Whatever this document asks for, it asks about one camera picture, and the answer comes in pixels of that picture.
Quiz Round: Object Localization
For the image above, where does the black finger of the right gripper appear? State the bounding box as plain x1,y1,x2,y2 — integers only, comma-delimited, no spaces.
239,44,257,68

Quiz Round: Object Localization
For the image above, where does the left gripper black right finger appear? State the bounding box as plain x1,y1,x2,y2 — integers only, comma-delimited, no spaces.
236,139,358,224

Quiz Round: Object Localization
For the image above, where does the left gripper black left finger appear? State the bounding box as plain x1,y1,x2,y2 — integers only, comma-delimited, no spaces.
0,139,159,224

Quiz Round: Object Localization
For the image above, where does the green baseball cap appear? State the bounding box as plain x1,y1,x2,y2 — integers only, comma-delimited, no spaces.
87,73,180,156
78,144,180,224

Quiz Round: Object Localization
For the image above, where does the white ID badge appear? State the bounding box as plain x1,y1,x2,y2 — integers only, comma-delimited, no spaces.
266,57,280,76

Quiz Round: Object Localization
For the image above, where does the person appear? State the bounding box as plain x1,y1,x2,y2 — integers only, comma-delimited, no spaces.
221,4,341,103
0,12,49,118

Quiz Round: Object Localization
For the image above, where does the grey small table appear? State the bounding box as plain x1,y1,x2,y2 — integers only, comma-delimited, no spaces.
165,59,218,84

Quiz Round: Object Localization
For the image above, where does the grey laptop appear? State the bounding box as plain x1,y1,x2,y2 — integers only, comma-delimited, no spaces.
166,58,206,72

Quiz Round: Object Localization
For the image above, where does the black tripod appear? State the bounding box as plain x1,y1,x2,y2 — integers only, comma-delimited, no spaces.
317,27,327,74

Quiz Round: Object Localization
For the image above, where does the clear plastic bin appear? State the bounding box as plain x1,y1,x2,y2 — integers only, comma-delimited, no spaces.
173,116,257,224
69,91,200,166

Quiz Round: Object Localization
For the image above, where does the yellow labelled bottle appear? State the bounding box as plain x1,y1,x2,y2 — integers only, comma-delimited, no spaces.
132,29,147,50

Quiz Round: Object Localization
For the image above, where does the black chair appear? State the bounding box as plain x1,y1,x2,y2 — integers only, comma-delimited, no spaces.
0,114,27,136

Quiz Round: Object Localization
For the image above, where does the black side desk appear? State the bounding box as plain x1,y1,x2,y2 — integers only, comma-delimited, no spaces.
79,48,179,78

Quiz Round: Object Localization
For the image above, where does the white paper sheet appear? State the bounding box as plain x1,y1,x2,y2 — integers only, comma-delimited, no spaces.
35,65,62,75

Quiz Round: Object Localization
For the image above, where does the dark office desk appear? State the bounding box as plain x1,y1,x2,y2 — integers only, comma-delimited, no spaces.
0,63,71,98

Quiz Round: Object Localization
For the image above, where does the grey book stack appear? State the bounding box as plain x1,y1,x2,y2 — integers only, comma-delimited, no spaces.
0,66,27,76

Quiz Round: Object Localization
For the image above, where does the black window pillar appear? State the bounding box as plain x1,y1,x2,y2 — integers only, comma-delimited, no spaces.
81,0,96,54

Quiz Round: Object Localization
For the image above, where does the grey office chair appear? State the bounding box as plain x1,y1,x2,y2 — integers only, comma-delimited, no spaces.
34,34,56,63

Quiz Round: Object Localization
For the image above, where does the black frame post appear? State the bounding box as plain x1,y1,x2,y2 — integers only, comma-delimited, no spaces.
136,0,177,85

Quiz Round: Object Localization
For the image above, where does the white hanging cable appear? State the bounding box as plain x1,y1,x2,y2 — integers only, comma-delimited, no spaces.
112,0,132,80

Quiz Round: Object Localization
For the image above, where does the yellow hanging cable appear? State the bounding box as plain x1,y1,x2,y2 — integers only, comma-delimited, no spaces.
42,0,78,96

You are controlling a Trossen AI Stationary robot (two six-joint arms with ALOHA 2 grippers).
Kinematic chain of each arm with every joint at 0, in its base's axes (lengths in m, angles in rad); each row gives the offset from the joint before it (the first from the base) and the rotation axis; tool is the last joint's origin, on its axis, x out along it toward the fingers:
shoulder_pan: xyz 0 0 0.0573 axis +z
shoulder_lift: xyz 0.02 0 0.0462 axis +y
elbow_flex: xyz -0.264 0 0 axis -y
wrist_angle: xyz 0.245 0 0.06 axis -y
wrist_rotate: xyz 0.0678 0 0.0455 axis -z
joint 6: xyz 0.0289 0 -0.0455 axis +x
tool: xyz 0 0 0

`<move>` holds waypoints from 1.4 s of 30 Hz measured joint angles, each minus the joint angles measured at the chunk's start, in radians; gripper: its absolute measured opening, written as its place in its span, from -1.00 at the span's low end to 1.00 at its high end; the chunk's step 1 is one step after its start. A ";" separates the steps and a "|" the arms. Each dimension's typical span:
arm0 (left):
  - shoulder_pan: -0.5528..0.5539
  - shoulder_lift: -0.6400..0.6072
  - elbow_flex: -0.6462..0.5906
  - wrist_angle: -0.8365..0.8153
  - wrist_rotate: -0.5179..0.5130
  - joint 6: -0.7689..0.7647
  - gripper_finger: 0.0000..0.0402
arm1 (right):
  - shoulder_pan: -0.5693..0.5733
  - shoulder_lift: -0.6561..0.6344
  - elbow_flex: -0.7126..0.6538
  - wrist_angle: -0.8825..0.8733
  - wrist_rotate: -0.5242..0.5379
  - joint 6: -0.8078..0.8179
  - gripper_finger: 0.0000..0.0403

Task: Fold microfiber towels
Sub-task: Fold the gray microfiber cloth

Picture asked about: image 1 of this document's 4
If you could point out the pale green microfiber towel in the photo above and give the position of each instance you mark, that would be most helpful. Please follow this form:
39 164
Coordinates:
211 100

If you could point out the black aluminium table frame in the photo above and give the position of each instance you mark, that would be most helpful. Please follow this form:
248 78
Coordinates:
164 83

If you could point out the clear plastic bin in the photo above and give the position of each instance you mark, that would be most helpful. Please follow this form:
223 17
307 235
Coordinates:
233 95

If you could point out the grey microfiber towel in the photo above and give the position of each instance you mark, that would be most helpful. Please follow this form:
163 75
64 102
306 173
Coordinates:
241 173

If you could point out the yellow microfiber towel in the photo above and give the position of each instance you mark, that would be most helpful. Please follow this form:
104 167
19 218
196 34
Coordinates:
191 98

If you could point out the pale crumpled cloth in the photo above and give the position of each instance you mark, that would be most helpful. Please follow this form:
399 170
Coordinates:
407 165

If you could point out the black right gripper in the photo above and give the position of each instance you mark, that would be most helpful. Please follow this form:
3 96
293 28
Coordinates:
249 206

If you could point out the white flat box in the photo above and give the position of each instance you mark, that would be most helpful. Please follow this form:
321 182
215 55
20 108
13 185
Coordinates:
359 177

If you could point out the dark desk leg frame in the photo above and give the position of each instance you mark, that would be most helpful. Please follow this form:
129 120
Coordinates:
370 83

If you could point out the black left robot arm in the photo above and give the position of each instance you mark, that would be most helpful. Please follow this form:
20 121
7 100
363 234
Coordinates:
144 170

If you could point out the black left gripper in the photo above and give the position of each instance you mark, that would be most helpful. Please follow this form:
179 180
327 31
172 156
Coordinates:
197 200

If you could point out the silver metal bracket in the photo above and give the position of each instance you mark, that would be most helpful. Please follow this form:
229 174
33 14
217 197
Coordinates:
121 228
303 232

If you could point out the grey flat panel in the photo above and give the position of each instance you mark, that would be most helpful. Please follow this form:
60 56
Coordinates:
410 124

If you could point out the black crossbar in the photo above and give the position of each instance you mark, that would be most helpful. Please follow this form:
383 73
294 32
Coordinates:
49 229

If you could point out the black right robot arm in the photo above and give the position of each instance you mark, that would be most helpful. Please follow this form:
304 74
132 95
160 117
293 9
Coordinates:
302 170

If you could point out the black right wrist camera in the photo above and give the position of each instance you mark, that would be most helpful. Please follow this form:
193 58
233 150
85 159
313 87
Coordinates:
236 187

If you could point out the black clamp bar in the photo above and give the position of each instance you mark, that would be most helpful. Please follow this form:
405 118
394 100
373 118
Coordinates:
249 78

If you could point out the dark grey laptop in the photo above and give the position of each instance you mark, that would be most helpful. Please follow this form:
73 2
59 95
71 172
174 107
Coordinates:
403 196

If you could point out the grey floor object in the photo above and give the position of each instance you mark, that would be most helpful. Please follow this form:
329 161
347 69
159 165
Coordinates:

════════════════════

TASK TO COMPLETE: Nothing but the lines above from the one containing "shoulder_lift: xyz 0.02 0 0.0462 axis +y" through the one containing "tool: xyz 0 0 0" should appear in the answer, each repeated exactly.

ANSWER FOR THE TASK:
shoulder_lift: xyz 0.02 0 0.0462 axis +y
elbow_flex: xyz -0.264 0 0 axis -y
wrist_angle: xyz 0.245 0 0.06 axis -y
wrist_rotate: xyz 0.0678 0 0.0455 axis -z
joint 6: xyz 0.0289 0 -0.0455 axis +x
tool: xyz 0 0 0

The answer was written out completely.